Wang Jingcan, Yuan Yiping, Shen Fangqi, Chen Caifeng
School of Mechanical Engineering, Xinjiang University, Urumqi 830017, China.
School of Business, University of Leeds, Leeds LS2 9JT, UK.
Sensors (Basel). 2025 Jul 4;25(13):4168. doi: 10.3390/s25134168.

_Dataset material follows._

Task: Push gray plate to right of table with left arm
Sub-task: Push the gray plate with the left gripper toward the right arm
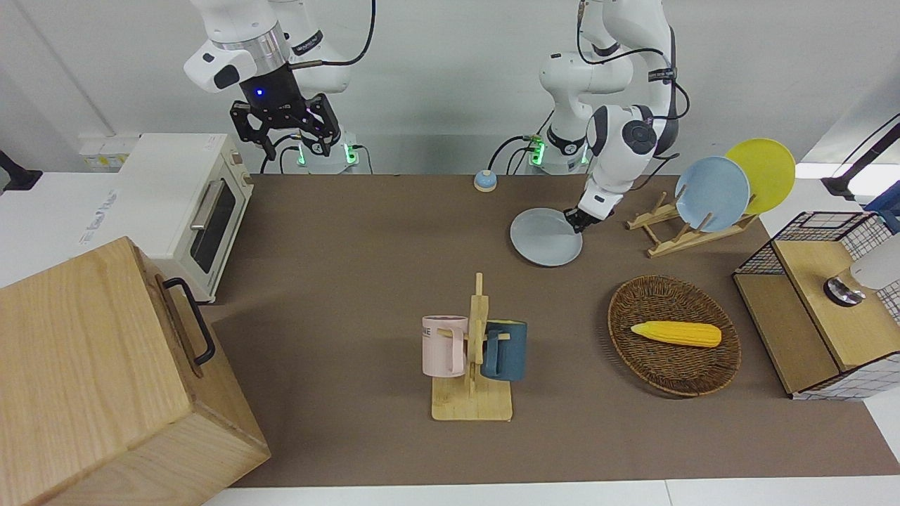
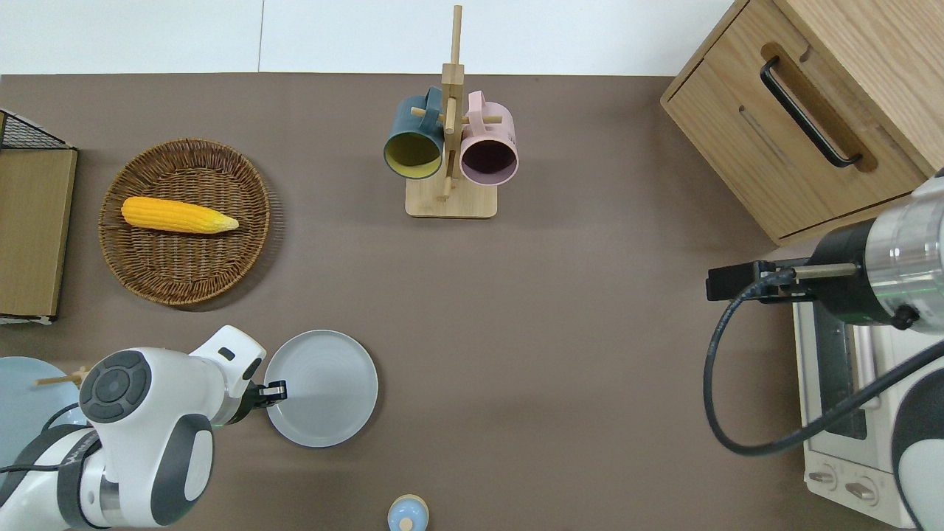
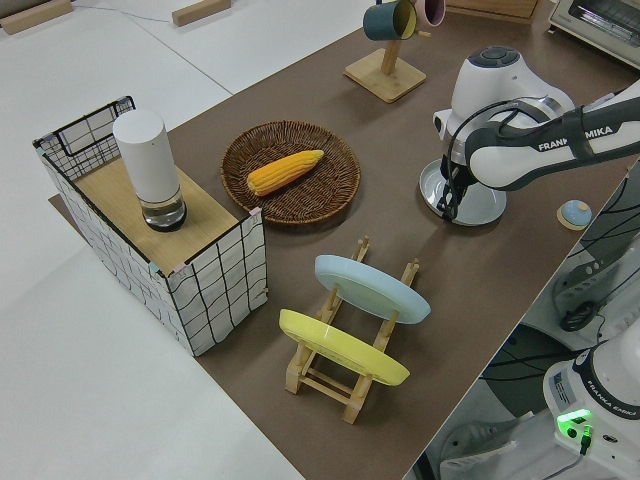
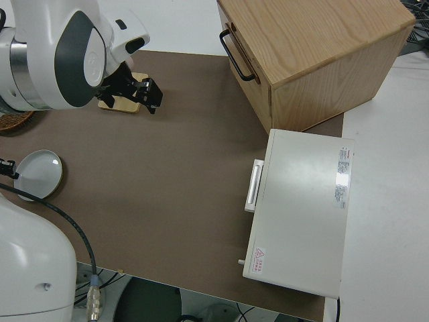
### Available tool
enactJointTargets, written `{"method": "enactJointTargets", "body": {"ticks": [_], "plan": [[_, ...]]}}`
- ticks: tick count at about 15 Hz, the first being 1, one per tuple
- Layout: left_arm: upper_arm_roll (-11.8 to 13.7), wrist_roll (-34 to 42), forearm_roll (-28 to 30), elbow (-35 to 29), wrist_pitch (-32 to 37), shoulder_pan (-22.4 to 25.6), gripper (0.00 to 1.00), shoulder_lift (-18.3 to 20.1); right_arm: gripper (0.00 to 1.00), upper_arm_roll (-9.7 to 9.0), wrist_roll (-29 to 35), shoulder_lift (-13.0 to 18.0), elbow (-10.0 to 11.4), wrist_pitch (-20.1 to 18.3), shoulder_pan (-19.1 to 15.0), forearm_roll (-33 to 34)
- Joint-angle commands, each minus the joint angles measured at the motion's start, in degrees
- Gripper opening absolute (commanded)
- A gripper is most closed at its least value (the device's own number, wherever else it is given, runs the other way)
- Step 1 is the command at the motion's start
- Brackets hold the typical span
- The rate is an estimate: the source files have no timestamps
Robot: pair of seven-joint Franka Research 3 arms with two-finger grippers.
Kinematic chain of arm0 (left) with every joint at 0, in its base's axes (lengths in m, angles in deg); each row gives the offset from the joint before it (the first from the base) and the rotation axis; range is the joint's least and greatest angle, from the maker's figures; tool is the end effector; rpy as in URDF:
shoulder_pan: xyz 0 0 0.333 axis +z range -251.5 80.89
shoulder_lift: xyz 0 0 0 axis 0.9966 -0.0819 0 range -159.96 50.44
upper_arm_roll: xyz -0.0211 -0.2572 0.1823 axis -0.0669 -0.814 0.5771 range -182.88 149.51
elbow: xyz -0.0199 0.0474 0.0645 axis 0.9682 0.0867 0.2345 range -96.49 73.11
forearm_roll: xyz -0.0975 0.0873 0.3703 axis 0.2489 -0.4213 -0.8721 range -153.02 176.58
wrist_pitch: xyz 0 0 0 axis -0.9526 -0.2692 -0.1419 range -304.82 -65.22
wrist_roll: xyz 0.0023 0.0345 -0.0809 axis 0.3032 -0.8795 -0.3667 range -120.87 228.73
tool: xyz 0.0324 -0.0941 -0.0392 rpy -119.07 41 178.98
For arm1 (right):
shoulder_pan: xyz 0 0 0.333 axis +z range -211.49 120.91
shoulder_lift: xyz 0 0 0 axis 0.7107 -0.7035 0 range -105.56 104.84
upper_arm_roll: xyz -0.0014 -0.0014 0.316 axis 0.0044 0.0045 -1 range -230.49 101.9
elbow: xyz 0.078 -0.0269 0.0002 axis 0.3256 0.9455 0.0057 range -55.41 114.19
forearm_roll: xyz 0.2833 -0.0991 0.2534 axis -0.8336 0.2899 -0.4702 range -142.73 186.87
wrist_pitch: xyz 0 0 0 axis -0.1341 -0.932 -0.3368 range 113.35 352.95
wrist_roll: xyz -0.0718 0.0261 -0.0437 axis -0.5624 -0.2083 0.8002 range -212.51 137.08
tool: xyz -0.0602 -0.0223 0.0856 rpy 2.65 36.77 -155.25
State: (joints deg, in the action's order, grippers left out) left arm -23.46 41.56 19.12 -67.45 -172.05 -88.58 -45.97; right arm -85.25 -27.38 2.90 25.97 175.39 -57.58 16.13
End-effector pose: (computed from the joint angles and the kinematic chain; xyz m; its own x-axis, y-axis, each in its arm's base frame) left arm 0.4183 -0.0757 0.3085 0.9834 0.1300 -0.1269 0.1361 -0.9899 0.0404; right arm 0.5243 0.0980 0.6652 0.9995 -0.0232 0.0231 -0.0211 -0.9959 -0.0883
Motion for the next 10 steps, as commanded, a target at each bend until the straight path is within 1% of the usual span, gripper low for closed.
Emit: {"method": "enactJointTargets", "body": {"ticks": [1, 3, 5, 8, 10], "plan": [[-5.0, -3.4, 2.9, 1.1, -1.8, -0.4, 0.00, -1.8, 0.996, -0.23, 0.1, -0.4, -0.8, -0.4, -0.4, -0.9], [-7.5, -4.8, 2.9, 2.7, -1.8, -0.9, 0.00, -3.0, 0.996, -0.23, 0.1, -0.4, -0.8, -0.4, -0.4, -0.9], [-8.9, -5.1, 2.9, 4.2, -1.8, -1.6, 0.00, -3.7, 0.996, -0.23, 0.1, -0.4, -0.8, -0.4, -0.4, -0.9], [-13.7, -10.8, 3.0, 5.5, -2.8, -2.0, 0.00, -4.6, 0.996, -0.23, 0.1, -0.4, -0.8, -0.4, -0.4, -0.9], [-15.5, -12.9, 3.8, 5.8, -4.7, -2.6, 0.00, -5.5, 0.996, -0.23, 0.1, -0.4, -0.8, -0.4, -0.4, -0.9]]}}
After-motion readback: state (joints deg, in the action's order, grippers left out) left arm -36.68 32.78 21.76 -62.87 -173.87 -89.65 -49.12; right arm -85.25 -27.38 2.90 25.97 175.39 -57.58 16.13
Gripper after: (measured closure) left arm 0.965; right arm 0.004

As the mining motor is used long-term in a complex multi-source noise environment composed of equipment group coordinated operations and high-frequency start-stop, its vibration signal has the features of significant strong noise interference, weak fault features, and the superposition of multiple working conditions coupling, which makes it arduous to efficiently extract and identify mechanical fault features. To address this issue, this study introduces a high-performance fault diagnosis approach for mining motors operating under strong background noise by integrating parameter-optimized feature mode decomposition (WOA-FMD) with the RepLKNet-BiGRU-Attention dual-channel model. According to the experimental results, the average accuracies of the proposed method were 97.7% and 93.38% for the noise-added CWRU bearing fault dataset and the actual operation dataset of the mine motor, respectively, which are significantly better than those of similar methods, showing that the approach in this study is superior in fault feature extraction and identification.

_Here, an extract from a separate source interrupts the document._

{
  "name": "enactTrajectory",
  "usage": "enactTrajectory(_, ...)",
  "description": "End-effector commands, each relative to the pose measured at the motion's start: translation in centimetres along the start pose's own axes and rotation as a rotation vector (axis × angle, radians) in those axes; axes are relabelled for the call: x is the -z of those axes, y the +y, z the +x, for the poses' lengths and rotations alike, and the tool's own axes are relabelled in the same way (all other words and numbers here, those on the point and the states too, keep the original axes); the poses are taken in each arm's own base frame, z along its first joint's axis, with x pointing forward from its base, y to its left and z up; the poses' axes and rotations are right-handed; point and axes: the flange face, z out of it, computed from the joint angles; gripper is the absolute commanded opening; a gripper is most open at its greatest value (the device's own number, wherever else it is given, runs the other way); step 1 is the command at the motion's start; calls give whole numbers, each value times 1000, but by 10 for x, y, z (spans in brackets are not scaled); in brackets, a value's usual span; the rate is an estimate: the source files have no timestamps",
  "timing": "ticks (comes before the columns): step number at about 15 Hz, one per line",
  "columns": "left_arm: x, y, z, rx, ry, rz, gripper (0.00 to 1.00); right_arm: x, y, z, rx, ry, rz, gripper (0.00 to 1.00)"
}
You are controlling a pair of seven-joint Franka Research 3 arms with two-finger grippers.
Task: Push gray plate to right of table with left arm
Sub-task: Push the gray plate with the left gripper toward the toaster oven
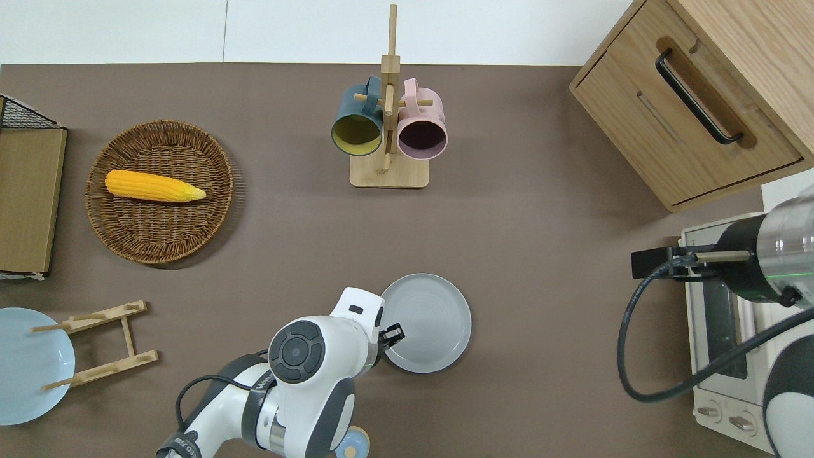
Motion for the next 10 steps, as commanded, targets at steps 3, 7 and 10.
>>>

由于矿用电机长期运行在由设备群协同作业和高频启停组成的复杂多源噪声环境中,其振动信号具有强噪声干扰显著、故障特征微弱以及多工况耦合叠加的特点,这使得高效提取和识别机械故障特征变得十分困难。为解决这一问题,本研究通过将参数优化的特征模式分解(WOA-FMD)与RepLKNet-BiGRU-Attention双通道模型相结合,引入了一种在强背景噪声下运行的矿用电机高性能故障诊断方法。根据实验结果,该方法在添加噪声的CWRU轴承故障数据集和矿用电机实际运行数据集上的平均准确率分别为97.7%和93.38%,显著优于同类方法,表明本研究中的方法在故障特征提取和识别方面具有优越性。